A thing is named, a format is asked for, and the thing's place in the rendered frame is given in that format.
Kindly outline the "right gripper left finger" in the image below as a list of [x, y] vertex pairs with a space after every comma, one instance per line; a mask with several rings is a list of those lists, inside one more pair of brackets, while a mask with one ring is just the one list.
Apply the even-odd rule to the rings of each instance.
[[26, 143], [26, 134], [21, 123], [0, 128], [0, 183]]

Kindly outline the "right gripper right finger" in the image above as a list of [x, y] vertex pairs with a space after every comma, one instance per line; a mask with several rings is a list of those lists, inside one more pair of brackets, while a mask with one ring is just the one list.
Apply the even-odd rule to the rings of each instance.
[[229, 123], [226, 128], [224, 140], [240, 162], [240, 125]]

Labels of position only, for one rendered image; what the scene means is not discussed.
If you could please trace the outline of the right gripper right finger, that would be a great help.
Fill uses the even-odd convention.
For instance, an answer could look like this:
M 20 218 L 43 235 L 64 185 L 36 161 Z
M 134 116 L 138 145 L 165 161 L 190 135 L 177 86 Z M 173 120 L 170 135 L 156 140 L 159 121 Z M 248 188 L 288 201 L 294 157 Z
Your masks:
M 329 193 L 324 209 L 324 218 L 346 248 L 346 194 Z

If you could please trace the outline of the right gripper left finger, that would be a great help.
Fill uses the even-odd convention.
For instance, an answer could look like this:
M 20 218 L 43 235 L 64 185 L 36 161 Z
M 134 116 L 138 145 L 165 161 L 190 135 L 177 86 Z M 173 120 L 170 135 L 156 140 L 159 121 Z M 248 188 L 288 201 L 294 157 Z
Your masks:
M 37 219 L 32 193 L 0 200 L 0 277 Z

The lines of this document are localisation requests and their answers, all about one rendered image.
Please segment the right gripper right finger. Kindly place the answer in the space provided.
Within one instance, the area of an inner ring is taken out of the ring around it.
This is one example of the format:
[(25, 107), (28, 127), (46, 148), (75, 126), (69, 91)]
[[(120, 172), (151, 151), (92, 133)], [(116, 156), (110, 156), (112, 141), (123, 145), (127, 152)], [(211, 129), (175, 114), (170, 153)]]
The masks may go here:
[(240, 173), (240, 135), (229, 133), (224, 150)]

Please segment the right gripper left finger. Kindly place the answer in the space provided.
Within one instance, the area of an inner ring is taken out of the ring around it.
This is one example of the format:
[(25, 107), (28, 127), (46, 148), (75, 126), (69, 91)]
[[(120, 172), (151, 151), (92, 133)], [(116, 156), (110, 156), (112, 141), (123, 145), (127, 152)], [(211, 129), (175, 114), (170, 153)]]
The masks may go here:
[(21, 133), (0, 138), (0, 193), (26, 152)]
-----
▸ Requirement: For every line of the material that holds the word "place", make a copy.

▸ Answer section:
A thing is named, a format is asked for, and the thing's place in the rendered frame is given in that format.
Please segment the right gripper right finger. Kindly place the answer in the space provided.
Please segment the right gripper left finger. Kindly place the answer in the space provided.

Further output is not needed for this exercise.